◆ WORK INSTRUCTIONS
In the entries below, find every line holding the string "nothing" and collect it.

◆ INPUT RECORDS

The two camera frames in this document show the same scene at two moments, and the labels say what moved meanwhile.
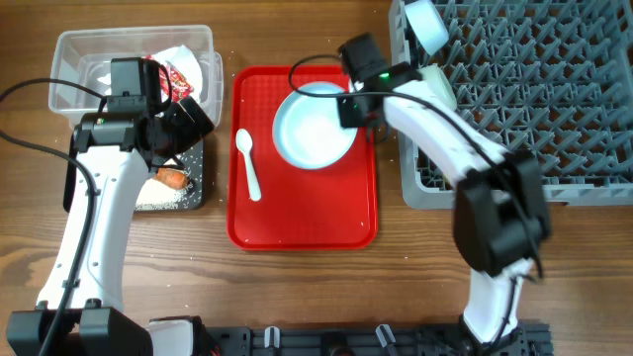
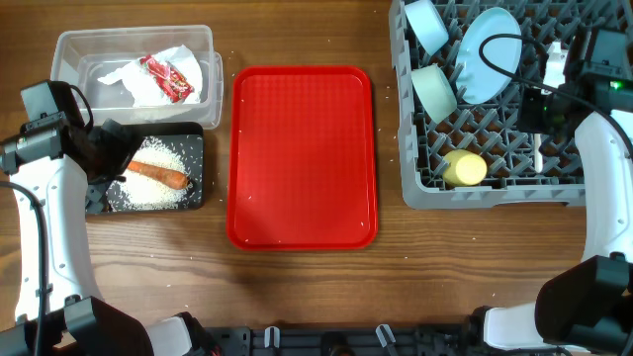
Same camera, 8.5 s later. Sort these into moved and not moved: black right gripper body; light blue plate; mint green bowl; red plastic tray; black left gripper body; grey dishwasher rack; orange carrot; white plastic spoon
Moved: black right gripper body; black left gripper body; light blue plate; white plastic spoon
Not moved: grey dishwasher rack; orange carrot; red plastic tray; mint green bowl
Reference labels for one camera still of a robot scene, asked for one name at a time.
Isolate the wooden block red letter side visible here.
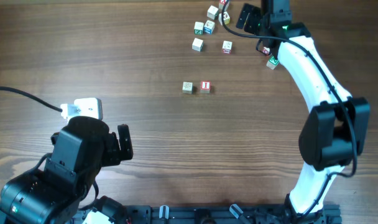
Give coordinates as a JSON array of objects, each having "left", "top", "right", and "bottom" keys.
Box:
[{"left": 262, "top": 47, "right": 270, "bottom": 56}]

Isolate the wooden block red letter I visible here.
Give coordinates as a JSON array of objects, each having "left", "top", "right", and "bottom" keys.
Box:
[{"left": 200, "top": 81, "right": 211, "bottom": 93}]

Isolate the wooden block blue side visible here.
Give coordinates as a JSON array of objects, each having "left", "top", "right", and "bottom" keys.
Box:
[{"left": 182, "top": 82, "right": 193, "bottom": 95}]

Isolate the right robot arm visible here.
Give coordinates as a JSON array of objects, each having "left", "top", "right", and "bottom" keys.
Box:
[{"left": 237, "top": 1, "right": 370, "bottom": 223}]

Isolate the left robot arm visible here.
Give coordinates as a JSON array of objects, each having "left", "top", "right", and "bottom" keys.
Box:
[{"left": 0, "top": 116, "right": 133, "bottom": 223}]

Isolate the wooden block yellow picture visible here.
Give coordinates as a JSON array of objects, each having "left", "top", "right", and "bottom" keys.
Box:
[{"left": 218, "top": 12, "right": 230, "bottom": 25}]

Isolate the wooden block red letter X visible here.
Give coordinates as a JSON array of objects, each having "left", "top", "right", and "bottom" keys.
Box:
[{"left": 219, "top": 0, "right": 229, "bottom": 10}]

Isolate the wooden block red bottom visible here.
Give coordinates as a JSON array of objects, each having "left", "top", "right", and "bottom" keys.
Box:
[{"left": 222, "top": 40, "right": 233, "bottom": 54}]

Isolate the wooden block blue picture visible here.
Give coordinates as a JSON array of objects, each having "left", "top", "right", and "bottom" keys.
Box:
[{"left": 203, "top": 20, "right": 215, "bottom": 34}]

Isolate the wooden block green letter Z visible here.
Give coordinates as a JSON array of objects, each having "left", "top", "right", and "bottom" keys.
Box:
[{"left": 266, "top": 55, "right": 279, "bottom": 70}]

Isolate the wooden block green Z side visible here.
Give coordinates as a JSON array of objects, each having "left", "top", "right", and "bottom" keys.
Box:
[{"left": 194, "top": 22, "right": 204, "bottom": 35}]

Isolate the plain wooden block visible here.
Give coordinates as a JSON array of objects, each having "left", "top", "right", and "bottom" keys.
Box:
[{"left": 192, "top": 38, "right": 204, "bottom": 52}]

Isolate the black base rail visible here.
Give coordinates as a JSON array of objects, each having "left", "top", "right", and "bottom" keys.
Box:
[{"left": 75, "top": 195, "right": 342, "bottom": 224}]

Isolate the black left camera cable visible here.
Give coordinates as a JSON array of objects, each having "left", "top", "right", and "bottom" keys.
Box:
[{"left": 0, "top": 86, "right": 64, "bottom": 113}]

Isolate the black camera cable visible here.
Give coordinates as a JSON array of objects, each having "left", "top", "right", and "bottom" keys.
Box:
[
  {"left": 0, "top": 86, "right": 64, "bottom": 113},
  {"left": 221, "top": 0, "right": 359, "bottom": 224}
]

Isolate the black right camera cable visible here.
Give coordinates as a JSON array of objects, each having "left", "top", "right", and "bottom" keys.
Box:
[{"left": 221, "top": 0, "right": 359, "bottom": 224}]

==

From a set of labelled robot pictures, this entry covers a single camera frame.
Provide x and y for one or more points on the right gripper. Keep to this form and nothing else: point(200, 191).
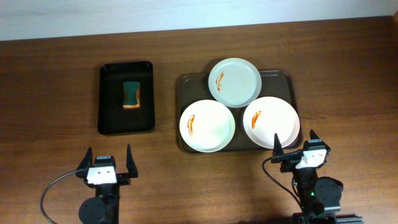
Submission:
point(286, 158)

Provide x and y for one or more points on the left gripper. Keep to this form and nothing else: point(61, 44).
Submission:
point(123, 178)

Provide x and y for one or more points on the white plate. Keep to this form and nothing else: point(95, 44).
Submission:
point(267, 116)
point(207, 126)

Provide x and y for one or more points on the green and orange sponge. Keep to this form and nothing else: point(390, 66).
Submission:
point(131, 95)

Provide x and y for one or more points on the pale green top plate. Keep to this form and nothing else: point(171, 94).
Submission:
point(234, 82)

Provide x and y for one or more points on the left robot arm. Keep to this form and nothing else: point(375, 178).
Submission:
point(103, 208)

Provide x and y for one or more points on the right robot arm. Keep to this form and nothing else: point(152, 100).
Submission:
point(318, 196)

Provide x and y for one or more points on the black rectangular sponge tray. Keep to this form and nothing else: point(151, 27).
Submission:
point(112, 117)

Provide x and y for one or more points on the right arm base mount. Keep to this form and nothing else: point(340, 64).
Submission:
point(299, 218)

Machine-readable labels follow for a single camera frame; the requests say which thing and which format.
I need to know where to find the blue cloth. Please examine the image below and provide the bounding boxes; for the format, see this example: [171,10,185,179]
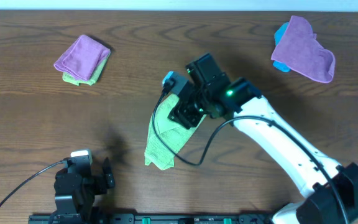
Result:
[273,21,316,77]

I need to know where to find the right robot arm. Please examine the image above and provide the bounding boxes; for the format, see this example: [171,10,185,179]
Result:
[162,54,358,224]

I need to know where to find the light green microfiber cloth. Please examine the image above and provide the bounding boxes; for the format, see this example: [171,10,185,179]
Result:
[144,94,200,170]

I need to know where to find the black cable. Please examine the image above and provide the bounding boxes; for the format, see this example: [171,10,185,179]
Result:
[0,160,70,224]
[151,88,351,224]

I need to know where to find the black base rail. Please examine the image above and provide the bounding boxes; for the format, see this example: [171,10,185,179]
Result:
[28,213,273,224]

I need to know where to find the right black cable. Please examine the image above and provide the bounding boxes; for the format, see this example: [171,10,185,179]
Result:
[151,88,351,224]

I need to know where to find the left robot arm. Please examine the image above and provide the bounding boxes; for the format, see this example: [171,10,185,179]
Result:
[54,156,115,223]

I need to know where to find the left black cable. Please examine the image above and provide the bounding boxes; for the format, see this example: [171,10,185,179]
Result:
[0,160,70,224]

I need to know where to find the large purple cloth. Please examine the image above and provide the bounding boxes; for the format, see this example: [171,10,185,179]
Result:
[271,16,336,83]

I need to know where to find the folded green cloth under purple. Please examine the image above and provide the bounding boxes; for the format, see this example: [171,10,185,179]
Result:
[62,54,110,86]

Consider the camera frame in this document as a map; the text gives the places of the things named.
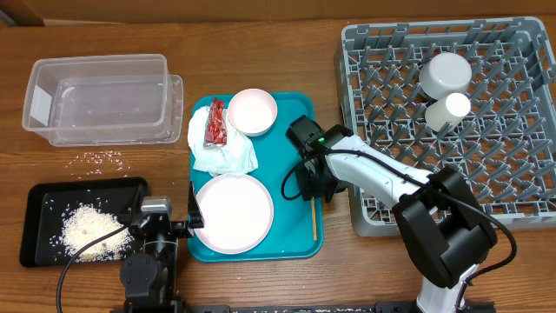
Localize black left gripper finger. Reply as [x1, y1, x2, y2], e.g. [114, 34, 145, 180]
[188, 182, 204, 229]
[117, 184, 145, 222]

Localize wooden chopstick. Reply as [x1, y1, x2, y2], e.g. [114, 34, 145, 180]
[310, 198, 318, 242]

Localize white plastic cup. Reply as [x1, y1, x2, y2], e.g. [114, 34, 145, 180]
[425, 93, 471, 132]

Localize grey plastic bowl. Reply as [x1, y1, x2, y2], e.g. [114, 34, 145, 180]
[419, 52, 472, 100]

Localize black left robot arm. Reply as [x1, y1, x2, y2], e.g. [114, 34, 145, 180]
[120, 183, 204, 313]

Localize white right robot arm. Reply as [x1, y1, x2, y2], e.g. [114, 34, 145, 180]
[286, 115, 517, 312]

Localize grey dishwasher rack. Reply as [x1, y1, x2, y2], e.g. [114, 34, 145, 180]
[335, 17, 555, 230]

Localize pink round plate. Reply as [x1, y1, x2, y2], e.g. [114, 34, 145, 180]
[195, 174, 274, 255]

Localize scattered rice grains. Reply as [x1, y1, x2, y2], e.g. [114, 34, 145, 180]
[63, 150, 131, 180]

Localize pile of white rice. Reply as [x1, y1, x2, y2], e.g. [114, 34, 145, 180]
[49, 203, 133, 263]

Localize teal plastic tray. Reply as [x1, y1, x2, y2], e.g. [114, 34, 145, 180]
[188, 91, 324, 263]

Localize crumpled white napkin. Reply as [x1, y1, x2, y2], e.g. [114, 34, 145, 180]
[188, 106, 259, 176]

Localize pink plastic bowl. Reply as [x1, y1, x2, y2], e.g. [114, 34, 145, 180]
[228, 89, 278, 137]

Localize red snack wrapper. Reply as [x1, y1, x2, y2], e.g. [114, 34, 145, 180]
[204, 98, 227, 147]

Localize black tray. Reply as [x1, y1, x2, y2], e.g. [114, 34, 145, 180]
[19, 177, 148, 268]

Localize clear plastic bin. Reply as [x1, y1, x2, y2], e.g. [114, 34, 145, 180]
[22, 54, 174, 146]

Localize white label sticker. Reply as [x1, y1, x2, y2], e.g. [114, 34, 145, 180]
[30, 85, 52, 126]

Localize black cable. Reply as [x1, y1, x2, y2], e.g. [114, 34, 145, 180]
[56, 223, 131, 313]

* * *

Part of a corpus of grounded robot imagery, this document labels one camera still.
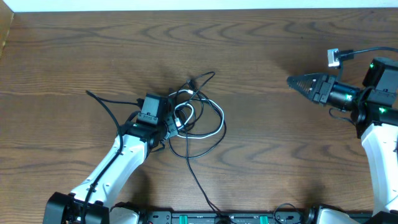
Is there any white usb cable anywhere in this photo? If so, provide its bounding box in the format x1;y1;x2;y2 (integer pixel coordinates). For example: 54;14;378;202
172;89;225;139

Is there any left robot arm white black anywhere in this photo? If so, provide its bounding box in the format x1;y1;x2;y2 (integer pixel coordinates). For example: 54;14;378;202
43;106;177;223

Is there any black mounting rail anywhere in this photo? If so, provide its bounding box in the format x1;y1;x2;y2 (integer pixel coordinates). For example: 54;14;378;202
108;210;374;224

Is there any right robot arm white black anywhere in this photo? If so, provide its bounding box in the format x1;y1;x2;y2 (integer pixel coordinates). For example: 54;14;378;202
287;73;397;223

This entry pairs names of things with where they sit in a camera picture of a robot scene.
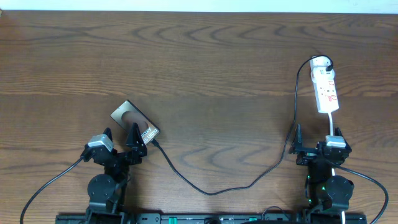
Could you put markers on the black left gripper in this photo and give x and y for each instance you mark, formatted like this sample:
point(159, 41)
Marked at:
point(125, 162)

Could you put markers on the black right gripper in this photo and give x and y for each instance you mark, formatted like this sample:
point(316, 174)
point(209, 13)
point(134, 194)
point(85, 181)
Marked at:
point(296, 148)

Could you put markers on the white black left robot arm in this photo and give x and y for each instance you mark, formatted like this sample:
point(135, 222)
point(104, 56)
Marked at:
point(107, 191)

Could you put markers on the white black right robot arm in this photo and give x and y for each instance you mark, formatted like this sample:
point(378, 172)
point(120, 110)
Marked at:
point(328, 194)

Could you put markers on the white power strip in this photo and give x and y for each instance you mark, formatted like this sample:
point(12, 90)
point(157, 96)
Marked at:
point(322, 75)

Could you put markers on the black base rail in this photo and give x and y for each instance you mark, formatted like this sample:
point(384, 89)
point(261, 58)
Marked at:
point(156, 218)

◆ EXERCISE RESPONSE
Provide x and y for one or more points on the right gripper. Keep to this form and nothing else: point(200, 191).
Provide x and y for one or more points on the left gripper. Keep to this form and nothing else: point(61, 44).
Provide x and y for one or more points on the white plate. Keep to this form and nothing else: point(95, 44).
Provide x and y for one or more points on the green and orange sponge. Keep to this form and nothing else: point(390, 66).
Provide x and y for one or more points on the pale green top plate. Keep to this form and nothing else: point(171, 94).
Provide x and y for one or more points on the left robot arm. Keep to this form and nothing else: point(375, 178).
Provide x and y for one or more points on the right robot arm. Keep to this form and nothing else: point(152, 100).
Provide x and y for one or more points on the black rectangular sponge tray. Keep to this form and nothing else: point(151, 27).
Provide x and y for one or more points on the right arm base mount. Keep to this form and nothing else: point(340, 64).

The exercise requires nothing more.